#### SOURCE MATERIAL ####
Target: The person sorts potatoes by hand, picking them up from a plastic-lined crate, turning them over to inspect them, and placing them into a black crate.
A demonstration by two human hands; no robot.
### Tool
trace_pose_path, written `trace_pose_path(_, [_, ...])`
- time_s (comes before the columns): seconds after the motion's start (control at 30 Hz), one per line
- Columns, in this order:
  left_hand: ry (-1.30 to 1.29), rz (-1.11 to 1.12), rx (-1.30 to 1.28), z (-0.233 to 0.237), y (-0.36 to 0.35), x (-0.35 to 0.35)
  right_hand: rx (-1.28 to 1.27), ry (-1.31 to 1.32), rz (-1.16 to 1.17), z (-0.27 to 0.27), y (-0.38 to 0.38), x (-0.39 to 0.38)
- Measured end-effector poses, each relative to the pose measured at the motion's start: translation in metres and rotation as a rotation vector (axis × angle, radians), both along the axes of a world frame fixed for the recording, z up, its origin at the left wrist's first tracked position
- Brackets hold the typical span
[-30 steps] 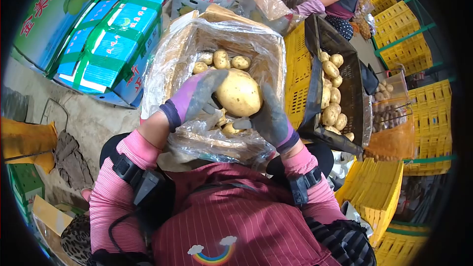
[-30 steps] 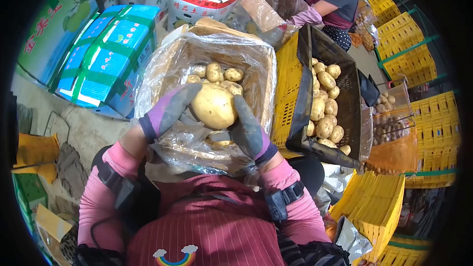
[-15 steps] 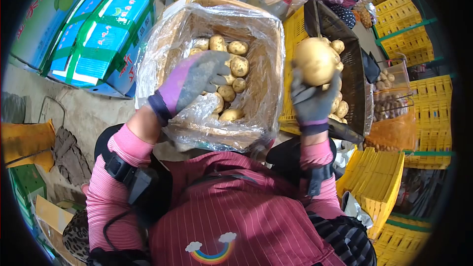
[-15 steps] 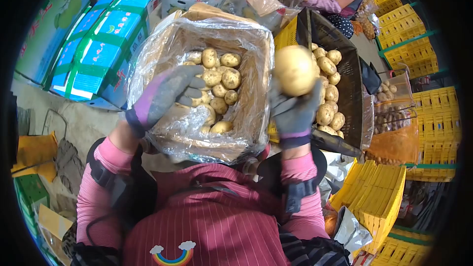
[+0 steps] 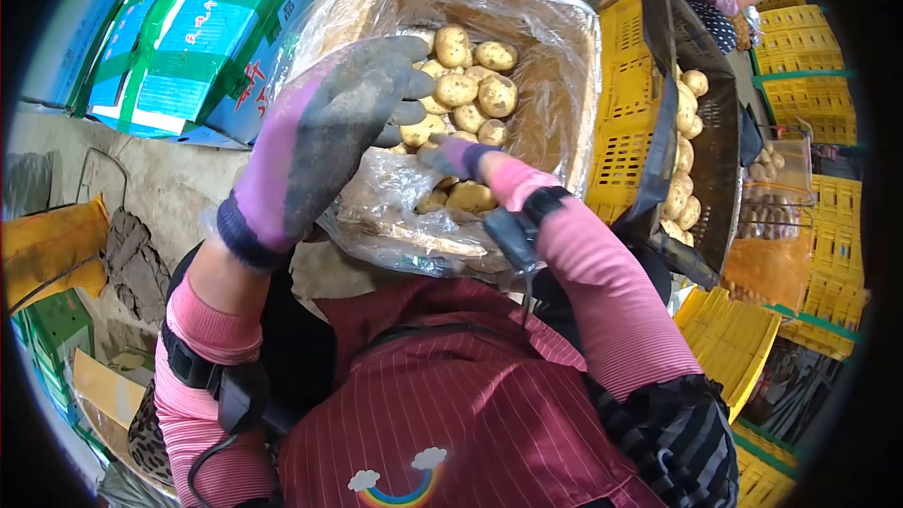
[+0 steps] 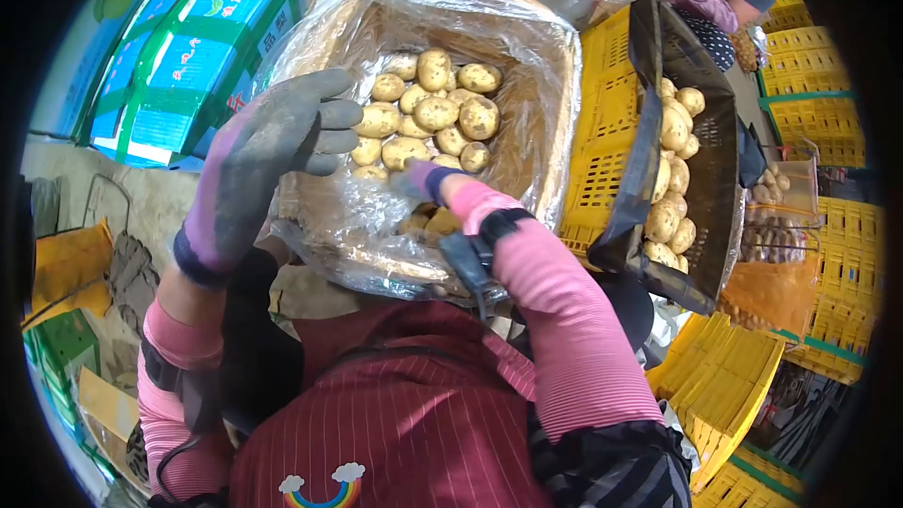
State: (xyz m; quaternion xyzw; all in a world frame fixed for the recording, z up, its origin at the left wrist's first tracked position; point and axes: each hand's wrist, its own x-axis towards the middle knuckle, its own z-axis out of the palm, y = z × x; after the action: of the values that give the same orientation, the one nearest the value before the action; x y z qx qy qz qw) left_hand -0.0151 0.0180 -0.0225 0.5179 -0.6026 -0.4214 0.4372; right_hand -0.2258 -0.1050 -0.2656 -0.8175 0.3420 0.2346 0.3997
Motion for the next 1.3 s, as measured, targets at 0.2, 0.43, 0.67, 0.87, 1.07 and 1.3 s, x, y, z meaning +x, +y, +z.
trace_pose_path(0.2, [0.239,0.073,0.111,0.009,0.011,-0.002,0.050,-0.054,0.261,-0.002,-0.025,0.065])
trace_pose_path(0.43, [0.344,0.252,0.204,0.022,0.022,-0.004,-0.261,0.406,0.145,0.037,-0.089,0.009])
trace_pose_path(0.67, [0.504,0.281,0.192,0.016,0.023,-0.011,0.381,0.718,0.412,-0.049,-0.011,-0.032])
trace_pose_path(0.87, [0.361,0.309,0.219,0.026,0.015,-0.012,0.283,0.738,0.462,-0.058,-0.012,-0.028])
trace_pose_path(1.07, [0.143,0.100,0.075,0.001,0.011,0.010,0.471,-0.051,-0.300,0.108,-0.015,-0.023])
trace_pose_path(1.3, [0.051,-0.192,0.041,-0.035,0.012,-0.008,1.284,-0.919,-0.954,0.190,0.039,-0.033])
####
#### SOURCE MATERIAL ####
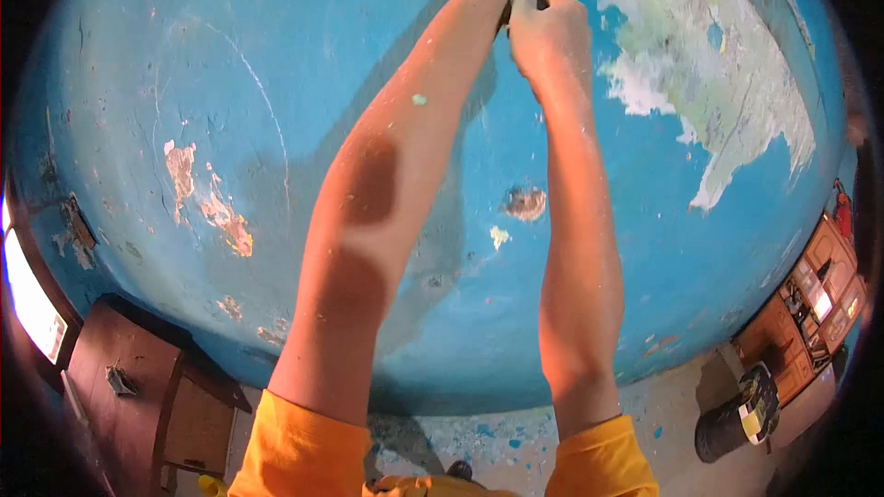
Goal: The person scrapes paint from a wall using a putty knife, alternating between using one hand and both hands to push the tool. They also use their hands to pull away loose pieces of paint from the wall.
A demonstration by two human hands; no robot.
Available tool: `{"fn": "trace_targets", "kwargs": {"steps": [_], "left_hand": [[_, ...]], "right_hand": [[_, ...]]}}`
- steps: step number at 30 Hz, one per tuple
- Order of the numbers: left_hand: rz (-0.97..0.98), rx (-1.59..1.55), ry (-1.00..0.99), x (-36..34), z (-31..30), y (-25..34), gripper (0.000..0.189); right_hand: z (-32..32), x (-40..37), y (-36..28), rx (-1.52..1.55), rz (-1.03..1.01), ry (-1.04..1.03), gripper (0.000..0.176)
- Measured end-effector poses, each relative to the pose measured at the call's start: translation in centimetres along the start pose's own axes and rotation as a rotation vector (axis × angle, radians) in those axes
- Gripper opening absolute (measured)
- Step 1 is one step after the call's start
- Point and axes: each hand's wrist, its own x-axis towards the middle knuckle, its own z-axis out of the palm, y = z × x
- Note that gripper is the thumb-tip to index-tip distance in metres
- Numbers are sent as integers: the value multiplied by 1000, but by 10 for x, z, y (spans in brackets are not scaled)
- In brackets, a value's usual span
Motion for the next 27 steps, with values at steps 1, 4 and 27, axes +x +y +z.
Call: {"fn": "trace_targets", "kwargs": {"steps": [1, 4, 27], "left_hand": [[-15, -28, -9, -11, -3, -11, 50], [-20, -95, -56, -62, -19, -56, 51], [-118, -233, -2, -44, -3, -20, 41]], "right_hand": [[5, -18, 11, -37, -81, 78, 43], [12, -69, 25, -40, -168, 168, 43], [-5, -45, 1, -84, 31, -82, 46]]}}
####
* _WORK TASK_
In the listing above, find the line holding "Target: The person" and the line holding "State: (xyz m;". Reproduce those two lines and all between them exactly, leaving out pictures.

* _RESULT FOR THIS TASK_
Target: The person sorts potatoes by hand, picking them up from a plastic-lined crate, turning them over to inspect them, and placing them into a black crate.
A demonstration by two human hands; no robot.
### Tool
trace_pose_path, written `trace_pose_path(_, [_, ...])`
- time_s (comes before the columns): seconds after the motion's start (control at 30 Hz), one per line
- Columns, in this order:
  left_hand: ry (-1.30 to 1.29), rz (-1.11 to 1.12), rx (-1.30 to 1.28), z (-0.233 to 0.237), y (-0.36 to 0.35), x (-0.35 to 0.35)
  right_hand: rx (-1.28 to 1.27), ry (-1.31 to 1.32), rz (-1.16 to 1.17), z (-0.27 to 0.27), y (-0.38 to 0.38), x (-0.39 to 0.38)
- Measured end-effector poses, each relative to the pose measured at the motion's start: translation in metres and rotation as a rotation vector (axis × angle, radians), both along the axes of a world frame fixed for the recording, z up, its origin at the left wrist's first tracked position
- Brackets hold the typical span
[-30 steps] 
[-30 steps] 
[-15 steps] 
[-15 steps] 
[+0 steps] 
[+0 steps] 
State: (xyz m; quaternion xyzw; all in a world frame fixed for the recording, z up, its origin at the left wrist's first tracked position; point and axes: each hand's wrist, its own x-axis towards the middle knuckle, its own z-axis out of the palm, y = z × x; after the action: of the values that give the same orientation, the one nearest the value before the action; x y z qx qy qz qw) left_hand -0.0151 0.0180 -0.0225 0.5179 -0.6026 -0.4214 0.4372; right_hand -0.2258 -0.1050 -0.2656 -0.8175 0.3420 0.2346 0.3997

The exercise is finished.